**WHAT IS NEEDED**
Give again, word for word, each line below starting at the one that contains "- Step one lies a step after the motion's" and ending at the one that contains "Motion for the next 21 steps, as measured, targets".

===== ENTRIES PROVIDED =====

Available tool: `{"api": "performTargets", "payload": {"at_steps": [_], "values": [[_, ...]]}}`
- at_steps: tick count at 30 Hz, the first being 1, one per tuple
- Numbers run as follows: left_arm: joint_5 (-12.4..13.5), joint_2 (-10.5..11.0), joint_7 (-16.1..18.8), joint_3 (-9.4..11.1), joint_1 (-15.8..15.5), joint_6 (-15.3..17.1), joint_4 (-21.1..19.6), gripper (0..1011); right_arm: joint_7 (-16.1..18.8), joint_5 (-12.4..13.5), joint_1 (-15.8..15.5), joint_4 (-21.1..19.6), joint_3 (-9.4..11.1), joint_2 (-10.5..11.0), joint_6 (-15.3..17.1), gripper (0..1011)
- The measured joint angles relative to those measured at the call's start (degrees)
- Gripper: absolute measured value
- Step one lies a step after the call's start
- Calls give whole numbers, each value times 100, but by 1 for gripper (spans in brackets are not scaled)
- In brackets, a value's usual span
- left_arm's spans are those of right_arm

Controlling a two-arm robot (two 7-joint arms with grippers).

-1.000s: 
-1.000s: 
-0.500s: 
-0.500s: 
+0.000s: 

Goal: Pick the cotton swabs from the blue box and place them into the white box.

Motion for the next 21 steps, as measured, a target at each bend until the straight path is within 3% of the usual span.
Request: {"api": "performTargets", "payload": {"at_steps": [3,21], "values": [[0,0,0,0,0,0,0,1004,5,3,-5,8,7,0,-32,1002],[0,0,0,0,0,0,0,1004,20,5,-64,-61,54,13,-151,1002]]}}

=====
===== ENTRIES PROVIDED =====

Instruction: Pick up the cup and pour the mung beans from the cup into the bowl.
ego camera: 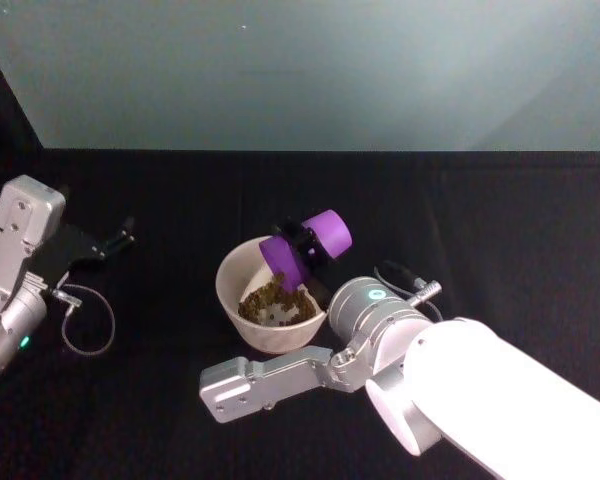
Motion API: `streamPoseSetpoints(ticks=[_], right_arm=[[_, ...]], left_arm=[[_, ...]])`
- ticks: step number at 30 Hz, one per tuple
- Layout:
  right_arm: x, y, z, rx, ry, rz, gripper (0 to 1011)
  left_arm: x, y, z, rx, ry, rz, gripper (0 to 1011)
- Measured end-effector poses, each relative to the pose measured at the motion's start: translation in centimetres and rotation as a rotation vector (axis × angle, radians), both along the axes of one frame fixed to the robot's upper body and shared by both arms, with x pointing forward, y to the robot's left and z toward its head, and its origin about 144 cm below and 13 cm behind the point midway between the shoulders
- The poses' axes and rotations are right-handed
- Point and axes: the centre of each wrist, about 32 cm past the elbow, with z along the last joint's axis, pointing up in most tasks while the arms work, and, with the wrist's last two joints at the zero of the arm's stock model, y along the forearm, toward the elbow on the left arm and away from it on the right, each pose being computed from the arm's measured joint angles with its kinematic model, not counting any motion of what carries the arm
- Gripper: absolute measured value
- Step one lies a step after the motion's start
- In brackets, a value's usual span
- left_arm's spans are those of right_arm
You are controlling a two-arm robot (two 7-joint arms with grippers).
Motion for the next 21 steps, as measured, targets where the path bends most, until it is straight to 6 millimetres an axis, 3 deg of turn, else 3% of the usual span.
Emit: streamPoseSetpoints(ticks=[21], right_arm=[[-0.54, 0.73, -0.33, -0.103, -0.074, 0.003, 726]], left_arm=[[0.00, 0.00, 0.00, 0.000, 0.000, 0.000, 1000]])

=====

**SOLUTION**
- Step one lies a step after the motion's start
- In brackets, a value's usual span
- left_arm's spans are those of right_arm
You are controlling a two-arm robot (two 7-joint arms with grippers).
Motion for the next 21 steps, as measured, targets where the path bends most, until it is straight to 6 millimetres an axis, 3 deg of turn, else 3% of the usual span.

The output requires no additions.